The knowledge of Educational Psychology has a great relevance for the teacher because it helps the teacher to realise his objective of effective teaching and educating the pupils properly.

There are three focal points of education. These are: the learner, the learning process and the learning situation. The learner or the child is the first concern of the teacher. In order to know the child, the teacher must understand the psychology of the child’s growth and development, including his environment and if possible, his heredity. Again, the learner and the learning process are inter-related.

Educational Psychology tells how the learning process goes on. Hence the utility of the knowledge of Educational Psychology for a teacher thirdly, there is the learning situation which the teacher must take into consideration. This includes the school, the class-room environment, the objectives to be achieved, and parental expectations and so on. These focal points of education demand that the knowledge of Educational Psychology is essential for a teacher.

The learner


Precisely speaking, the knowledge of Educational Psychology is imporant for the teacher in the following ways-


1. Understanding the child.

2. Understanding individual differences.


3. Making use of the children’s instincts.

4. Formulation of attainable goals.

5. Provides knowledge about the laws of learning.

6. Provides knowledge of potentialities.


7. Provides knowledge of the hereditary and environmental forces.

8. Provides knowledge about the efficacy of rewards and punishments.

9. Provides knowledge about mental abnormalities. 10. Realisation of the teacher’s own role.

1. Understanding the Child


It has been rightly recognised that the teacher can truly teach the child only when he possesses the knowledge of child-psychology; individual as well as collective. For example, the teacher must know how children think, what their interests at various stages of their development are and how their energies can best be utilised for educational purposes.

In fact, all modifica- tions in the techniques of teaching are really the result of growing application of the knowledge of psychology to the process of teaching and learning.

2. Understanding Individual Differences

Previously it was presumed that all children are more or less alike, and therefore, almost same speed of progress was expected of them.
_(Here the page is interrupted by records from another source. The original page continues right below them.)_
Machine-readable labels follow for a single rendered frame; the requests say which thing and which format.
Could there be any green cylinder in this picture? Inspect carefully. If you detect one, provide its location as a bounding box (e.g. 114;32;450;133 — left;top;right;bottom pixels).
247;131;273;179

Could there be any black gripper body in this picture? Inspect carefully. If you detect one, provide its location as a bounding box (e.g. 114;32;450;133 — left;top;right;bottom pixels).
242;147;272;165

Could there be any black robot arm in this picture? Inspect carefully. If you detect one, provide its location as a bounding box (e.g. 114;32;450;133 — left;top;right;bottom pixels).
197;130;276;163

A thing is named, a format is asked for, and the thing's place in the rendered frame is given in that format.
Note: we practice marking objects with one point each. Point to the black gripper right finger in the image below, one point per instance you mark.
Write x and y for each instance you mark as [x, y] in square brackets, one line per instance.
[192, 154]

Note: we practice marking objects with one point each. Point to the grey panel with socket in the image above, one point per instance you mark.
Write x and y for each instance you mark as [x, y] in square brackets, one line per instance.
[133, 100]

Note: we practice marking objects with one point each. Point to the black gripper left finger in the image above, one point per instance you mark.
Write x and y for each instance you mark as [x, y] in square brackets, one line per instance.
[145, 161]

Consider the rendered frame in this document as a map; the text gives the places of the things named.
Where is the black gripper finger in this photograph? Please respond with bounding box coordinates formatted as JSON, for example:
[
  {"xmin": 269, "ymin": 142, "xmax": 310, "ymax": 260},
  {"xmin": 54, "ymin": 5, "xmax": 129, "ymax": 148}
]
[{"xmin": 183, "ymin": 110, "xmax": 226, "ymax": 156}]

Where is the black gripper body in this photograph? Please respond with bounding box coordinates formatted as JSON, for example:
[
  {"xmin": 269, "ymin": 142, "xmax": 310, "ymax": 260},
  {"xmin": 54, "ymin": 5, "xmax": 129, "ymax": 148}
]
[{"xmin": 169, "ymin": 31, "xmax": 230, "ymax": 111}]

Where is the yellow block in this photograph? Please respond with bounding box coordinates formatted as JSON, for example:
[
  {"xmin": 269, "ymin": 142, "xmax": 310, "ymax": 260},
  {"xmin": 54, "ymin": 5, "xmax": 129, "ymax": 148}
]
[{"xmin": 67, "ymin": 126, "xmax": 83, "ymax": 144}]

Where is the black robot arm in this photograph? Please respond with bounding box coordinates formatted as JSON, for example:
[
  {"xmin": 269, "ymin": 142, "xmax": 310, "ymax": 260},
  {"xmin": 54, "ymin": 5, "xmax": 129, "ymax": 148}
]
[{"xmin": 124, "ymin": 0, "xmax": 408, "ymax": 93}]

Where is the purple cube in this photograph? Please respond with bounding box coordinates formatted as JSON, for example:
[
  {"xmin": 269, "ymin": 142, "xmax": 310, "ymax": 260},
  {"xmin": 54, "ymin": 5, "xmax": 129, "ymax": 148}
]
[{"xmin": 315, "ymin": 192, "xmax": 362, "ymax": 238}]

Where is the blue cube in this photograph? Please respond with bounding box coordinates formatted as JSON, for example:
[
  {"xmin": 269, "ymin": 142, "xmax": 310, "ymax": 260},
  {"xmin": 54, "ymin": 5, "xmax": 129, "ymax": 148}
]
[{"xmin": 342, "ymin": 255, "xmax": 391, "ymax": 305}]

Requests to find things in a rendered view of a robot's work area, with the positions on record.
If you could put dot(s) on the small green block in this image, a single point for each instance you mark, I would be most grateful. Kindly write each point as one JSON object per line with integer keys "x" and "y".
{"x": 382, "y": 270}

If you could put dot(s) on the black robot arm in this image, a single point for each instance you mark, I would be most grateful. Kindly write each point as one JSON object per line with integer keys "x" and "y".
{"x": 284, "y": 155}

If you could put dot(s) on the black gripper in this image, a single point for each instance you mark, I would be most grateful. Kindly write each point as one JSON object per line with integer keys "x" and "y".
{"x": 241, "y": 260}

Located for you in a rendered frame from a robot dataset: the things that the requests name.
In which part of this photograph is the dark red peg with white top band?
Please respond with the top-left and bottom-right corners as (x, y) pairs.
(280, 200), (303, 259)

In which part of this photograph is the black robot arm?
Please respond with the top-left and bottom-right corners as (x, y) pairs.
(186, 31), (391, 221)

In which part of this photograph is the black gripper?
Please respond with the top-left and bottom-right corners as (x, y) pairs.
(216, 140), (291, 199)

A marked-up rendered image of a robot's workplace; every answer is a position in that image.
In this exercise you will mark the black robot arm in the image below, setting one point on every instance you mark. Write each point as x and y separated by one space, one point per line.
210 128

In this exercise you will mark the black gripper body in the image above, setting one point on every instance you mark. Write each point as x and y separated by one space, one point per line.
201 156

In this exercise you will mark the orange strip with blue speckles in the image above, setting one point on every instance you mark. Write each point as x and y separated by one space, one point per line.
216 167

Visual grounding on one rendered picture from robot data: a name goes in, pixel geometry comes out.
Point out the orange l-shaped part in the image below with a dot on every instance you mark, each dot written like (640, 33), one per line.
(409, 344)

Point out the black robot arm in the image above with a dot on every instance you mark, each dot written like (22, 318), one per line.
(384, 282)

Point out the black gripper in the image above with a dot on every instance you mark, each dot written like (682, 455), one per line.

Moreover, it was also thought that the mind of the child is just like a clean slate and therefore, the teacher thought that just anything could be written on it.


Now, from the knowledge of psychology we understand that there are marked differences among the children, and every child is endowed with specific potentially by nature, which the teacher can only help to develop. In this lies a marked contribution of psychology to the process of education and teaching.

3. Understanding and Making use of the Children’s Instincts.

Instincts are the springs of action. True education lies in the sublimation of the instincts. It is only from the knowledge of psychology that the teacher comes to know about the various instincts of the individual and the ways and means by which those can be sublimated or properly channelized for the development of the pupils.

4. Formulation of Attainable Goals


In fact, the formulation of the goals or objectives of education in the purview of philosophy is likely to set very idealistic goals which it may be rather impossible to attain. Psychology helps to keep those goals within reasonable and attainable limits. Thus, psychology helps the teacher to formulate realistic goals of education.

5. Provides Knowledge about the Laws of Learning

Teaching can best be defined as causing the children to learn. The knowledge of psychology enlightens the teacher about the ways and means in which learning can take place in the best possible manner. Thus knowledge of psychology helps the teacher to devise such methods and techniques of teaching as are according to the laws of learning.

6. Provides Knowledge of Potentialities

Every child is endowed with potentialities which, of course, vary from individual to individual. Psychology helps the teacher to know and assess the potentialities of the individuals and guides them accordingly.

Without assessing the potentialities of children, all efforts of the teacher will simply be misguided. Any programme of education should, in fact, depend upon the correct estimate of the potentialities of individual children.

7. Provides Knowledge of Hereditary and Environmental Forces.

An individual is the product of heredity and environment. The knowledge of psychology enlightens the teacher about their relative contributions towards the development of the individual.

8. Provides Knowledge about the Efficiency of Rewards and Punishments.

Rewards and punishments are considered to be important tools in the hands of teacher to modify the behavior of the pupils. Psychology studies this problem in depth and enlightens the teacher about the respective efficacy of both. The teacher comes to know that only a judicious use of these is desirable. Rewards and encouragements definitely give better results.

9. Provides Knowledge about Mental Abnormalities

The aim of education is the development of a balanced and well-adjusted personality. But there may be a number of causes which lead to mental abnormalities in the pupils. The knowledge about these causes may help the teacher to take effective measures to avoid or correct them. In this way the knowledge of psychology is of great help to the teachers as well as the pupils.

10. Realisation of the Teacher’s own Role.

Psychology sheds great light on the fact that the teacher’s own attitude plays fundamental role in the proper development and learning of pupils. The teacher must treat the children psychologically, i.e., in the light of the knowledge that has been provided by psychology to him. This will go a long way in realising the objectives of education.

Thus, we may conclude by saying that the knowledge of Educational psychology has a great relevance for the teacher. Teaching has been more or less psychologies in the modern times, and therefore, it is impossible to imagine a teacher doing justice to the process of teaching without the knowledge of educational psychology, which is a must and of immense help to him/her.